Emmett shouldn’t be approaching me because he’s jealous of another man, and using our conversation from yesterday is a low blow seeing as he was so quick to walk away from it. It’s childish, and that’s something coming from the guy who claims I’m too young for him.

I fight the urge to cross my arms over my chest and kick out an irritated foot because I’m trying to be the mature one.

“We’ll talk later about a few more predictions I have,” Oracle says, winking in my direction before walking away.

“That guy is no good for you,” Emmett says, his eyes on me instead of watching the new Cerberus member walk away to join another group of people.

“You mentioned going on a date and seeing where it goes.” His nervousness is apparent when he clutches at the back of his neck, pulling his hand down as if he’s trying to work out some tension that has built up there.

I tilt my head, scrunching up my nose.

“Do you really think I’m going to fall for this?”

“Fall for what?” He looks equally confused.

“You see another guy talking to me, and out of jealousy, you come over here and try to make your move?” I shake my head. “No, Emmett. If you weren’t capable of stepping up before there was competition, why would I jump at the opportunity you’re providing now? Grow up.”

I walk away, knowing it’s a gamble, knowing there’s a very real chance the man may never ask me out again, but I can’t tell him yes even though my heart is racing in my chest.

I put myself out there with him, and he shot me down. I’m not going to get all giddy and jump for joy because he felt the need to approach me when he saw another man talking to me.

I spend the rest of the gathering skirting the larger groups. Emmett doesn’t come up to me again, but his distance doesn’t keep others from approaching either. By the time the party dwindles, many of the folks with kids leaving not long after the sun faded out of the sky, I have a list of new orders. I had to start telling people I’d have to schedule their projects, but not one person gave me the impression they expected to be pushed to the front of the line.

Although I’ve kept my distance, I’m always aware of where he is in the room. I can’t control that part of me that keeps looking in his direction. It’s how I see the defeat in him take over.

My heart clenches painfully when I see him drop his eyes and turn toward the hallway leading to his room.

Chapter 18

Legacy

I’m thirty years old, meaning by my age, I’ve made more mistakes than I can count, but this dread inside of me that I may have made the biggest one yet is louder than the din of the party.
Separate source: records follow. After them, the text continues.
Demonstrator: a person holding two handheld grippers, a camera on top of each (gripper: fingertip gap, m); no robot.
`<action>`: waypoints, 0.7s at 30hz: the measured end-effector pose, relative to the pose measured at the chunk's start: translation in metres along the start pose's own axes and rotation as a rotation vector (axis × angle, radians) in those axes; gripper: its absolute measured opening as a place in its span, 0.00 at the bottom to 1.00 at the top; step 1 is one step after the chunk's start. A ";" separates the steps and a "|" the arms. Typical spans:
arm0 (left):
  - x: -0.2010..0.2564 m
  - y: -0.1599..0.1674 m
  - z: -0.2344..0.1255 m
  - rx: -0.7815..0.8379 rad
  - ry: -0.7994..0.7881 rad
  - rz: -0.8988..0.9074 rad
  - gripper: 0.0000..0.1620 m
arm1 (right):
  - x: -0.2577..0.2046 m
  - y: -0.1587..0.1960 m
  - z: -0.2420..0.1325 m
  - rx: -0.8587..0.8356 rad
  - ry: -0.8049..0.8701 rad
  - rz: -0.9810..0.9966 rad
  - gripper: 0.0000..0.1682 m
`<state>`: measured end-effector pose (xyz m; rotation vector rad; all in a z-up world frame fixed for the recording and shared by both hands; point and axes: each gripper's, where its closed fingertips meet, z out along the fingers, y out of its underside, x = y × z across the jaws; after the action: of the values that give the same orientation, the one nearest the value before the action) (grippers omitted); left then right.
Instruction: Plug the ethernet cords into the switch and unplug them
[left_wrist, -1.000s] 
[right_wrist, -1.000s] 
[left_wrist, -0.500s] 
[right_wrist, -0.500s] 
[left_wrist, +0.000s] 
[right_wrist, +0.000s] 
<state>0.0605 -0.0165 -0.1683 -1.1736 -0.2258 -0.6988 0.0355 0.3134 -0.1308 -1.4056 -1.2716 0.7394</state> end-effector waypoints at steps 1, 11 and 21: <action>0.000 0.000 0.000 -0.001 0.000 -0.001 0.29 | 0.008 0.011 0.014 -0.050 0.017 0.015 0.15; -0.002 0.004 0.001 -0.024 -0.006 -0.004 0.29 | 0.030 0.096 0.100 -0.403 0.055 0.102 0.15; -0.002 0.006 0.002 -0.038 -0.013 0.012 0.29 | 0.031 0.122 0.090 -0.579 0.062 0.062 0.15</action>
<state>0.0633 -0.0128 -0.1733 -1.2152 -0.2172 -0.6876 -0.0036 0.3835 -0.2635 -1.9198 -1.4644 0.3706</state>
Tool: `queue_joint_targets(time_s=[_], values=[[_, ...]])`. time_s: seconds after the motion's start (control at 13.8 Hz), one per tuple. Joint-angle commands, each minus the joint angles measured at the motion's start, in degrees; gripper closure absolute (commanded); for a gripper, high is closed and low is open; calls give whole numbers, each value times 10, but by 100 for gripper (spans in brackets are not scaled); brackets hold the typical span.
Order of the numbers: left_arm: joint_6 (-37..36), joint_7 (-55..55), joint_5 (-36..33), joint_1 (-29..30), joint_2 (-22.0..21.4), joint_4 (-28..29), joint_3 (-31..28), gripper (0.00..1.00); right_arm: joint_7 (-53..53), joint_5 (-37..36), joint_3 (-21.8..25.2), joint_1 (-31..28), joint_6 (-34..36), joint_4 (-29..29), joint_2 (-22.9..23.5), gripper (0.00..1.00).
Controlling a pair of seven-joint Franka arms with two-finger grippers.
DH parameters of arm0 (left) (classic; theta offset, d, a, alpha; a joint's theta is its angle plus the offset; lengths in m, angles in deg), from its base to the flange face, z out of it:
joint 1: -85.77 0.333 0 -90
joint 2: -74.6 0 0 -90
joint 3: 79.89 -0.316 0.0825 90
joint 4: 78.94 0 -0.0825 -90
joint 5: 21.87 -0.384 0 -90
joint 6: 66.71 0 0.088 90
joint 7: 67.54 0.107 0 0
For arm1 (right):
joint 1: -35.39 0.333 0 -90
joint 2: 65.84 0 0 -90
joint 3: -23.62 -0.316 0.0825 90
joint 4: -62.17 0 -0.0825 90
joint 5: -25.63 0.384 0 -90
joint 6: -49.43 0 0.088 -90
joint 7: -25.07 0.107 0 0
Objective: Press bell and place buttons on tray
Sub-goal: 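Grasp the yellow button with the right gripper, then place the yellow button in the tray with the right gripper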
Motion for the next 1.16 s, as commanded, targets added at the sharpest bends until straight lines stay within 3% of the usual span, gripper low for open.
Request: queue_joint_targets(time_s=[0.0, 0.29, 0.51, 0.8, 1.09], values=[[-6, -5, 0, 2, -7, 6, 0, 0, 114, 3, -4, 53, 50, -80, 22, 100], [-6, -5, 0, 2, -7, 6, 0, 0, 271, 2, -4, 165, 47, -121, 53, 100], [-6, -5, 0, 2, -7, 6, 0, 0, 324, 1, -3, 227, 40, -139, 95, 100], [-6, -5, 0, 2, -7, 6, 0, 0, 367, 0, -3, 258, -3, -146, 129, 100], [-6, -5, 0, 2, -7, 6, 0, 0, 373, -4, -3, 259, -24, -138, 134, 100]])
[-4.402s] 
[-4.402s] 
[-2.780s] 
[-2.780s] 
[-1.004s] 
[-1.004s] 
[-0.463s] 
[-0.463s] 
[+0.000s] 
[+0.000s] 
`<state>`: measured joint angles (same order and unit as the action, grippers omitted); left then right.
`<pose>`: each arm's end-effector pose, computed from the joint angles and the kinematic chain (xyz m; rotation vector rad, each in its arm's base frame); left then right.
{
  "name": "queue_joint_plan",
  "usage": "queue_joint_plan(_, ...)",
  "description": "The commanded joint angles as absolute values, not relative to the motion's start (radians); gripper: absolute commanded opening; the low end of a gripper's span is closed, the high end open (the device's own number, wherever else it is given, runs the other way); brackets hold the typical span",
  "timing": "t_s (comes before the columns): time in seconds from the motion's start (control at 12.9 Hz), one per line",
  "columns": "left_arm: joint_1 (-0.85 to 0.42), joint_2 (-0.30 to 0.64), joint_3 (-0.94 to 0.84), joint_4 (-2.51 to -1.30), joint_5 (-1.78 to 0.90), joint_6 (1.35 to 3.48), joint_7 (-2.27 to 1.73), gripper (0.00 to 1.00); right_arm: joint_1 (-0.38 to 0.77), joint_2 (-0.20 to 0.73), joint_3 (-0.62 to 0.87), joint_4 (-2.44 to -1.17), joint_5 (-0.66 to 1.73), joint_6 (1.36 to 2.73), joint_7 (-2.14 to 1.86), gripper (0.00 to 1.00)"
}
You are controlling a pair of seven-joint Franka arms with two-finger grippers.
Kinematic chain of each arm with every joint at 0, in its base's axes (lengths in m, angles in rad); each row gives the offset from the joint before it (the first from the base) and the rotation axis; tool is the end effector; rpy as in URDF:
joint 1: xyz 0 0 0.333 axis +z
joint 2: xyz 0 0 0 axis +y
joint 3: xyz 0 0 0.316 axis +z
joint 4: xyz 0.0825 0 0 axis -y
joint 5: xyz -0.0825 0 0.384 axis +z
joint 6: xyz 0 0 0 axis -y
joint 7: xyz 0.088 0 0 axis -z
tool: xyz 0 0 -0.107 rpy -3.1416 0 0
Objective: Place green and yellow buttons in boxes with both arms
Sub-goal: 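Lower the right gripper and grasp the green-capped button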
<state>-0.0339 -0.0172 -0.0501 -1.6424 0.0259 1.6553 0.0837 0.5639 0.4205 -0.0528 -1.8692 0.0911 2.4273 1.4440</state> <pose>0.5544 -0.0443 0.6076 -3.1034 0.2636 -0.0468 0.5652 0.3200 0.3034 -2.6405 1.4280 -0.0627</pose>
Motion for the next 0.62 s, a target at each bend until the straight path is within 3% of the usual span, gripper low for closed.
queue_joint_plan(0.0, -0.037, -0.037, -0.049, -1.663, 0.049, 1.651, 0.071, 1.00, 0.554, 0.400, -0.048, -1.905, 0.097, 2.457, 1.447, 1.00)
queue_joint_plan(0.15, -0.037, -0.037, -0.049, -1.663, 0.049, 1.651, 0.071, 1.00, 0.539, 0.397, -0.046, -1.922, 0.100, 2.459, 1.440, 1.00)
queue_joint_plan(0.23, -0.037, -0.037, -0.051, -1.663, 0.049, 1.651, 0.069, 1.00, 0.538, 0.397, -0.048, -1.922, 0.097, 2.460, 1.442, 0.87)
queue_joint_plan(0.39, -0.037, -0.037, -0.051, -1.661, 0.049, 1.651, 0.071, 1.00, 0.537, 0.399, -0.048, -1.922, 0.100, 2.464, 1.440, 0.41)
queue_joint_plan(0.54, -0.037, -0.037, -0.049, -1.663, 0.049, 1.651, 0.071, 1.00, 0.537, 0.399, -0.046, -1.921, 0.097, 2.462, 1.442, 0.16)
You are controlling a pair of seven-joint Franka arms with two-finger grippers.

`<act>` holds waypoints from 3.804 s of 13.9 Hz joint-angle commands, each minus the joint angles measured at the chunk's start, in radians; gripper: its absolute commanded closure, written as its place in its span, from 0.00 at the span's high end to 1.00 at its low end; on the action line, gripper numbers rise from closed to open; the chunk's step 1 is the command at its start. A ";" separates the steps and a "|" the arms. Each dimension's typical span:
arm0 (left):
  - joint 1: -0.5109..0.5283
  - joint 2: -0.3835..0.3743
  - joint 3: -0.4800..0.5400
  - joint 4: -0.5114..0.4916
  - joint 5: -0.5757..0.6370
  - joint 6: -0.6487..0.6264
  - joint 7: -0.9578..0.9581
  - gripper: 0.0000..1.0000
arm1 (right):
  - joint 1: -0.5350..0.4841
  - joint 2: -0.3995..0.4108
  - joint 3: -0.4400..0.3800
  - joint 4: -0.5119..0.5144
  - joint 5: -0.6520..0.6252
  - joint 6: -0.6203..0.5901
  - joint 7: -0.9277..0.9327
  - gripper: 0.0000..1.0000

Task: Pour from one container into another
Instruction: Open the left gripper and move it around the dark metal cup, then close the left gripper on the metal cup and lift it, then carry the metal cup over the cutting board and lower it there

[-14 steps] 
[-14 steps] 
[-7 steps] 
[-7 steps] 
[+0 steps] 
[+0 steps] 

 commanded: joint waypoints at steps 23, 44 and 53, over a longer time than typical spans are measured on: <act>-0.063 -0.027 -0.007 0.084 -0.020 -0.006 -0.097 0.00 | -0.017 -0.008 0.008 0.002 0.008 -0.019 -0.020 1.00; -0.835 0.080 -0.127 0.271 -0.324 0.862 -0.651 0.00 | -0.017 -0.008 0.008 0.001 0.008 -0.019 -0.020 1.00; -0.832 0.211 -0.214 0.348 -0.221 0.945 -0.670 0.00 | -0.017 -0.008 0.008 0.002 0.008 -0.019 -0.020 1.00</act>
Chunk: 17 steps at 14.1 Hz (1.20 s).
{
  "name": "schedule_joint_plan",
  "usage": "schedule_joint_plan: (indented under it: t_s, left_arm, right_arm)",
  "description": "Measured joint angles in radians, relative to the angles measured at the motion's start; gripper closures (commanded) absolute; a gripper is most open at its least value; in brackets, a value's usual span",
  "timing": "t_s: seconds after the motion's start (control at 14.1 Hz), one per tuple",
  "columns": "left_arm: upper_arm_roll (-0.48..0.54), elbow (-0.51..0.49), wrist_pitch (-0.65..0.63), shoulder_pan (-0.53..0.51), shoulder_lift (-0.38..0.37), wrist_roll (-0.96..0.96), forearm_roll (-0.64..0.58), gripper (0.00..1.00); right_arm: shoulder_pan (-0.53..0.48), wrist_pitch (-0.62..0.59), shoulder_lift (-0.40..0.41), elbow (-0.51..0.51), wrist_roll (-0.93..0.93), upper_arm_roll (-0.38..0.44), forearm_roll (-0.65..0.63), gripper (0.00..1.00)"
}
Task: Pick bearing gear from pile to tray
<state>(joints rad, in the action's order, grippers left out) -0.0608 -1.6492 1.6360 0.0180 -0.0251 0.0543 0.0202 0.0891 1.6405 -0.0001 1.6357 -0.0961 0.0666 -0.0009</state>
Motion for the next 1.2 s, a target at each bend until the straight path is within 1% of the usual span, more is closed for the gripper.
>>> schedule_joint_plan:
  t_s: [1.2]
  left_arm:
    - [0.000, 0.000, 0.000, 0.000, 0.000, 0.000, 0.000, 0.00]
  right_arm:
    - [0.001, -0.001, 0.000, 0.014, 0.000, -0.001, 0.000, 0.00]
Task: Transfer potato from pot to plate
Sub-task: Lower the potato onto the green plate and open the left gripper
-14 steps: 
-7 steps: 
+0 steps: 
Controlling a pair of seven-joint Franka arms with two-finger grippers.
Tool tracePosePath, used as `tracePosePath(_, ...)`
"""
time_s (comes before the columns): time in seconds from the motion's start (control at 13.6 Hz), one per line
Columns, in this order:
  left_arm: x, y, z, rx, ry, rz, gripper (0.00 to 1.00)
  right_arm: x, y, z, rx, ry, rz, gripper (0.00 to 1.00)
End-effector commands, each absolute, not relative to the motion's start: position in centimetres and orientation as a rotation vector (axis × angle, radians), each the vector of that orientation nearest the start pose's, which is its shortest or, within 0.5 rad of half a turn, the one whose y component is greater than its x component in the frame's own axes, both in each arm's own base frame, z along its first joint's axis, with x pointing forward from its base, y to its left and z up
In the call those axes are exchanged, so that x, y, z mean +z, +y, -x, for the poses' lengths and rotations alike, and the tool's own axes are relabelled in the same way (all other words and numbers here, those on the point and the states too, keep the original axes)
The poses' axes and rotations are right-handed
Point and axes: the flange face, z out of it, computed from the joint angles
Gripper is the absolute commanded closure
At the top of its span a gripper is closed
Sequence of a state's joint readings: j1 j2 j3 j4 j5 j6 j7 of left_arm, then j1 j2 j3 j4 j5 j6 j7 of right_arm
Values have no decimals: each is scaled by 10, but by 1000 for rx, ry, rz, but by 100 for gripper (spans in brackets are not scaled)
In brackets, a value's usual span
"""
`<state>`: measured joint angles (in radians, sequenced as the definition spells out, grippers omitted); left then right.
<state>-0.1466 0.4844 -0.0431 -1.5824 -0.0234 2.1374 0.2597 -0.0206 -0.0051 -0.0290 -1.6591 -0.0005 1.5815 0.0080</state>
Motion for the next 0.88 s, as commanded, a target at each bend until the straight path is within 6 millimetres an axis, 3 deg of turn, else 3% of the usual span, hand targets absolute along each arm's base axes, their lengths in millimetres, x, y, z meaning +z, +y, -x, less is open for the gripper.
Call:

She shot me down and then spent the rest of the evening chatting with people. I swear, even from across the room, I could hear the tinkle of her laughter. It’s clear she isn’t in the middle of a performance. She isn’t doing anything that makes me feel like she’s purposely trying to torture me, but that still doesn’t change the fact that she is.

I tell Newton goodnight, ignoring Stormy’s chuckle as I walk away and head for my room. Maybe I’ll be given a chance to apologize to her tomorrow, but I doubt she’ll ever agree to date me. I consider my thoughts on her being too young, but it seems like I’m the immature one here.

“Emmett.”

I spin in the direction of her voice, fully considering the possibility that I’m hallucinating right now.

Her cheeks are flushed as she approaches me. I know she hasn’t been drinking, and the distance between here and where she was standing when I left the room isn’t too great.

I want to raise my hand, brush my thumb over the heat on her face, and ask her why she’s so flushed.

I chalk it up to nerves. There’s just something about that thought that makes my dick threaten to pay more attention. What is it about a woman’s inexperience that makes a man want to go all alpha and take charge?

“I umm,” she says, stepping a little closer to me.

I swear I’d be able to taste the sugar on her lips from the soda she was drinking earlier if she got any closer.

My throat works on a swallow, my own set of nerves taking the opportunity to flare up.

Jesus, it would be so easy to just loop my arm around her back and pull her against me. The urge to do so reminds me of how perfectly her body fit against mine when I stopped her from falling when I took her shopping. I can’t recall a single other moment in all my life when I wanted someone so badly.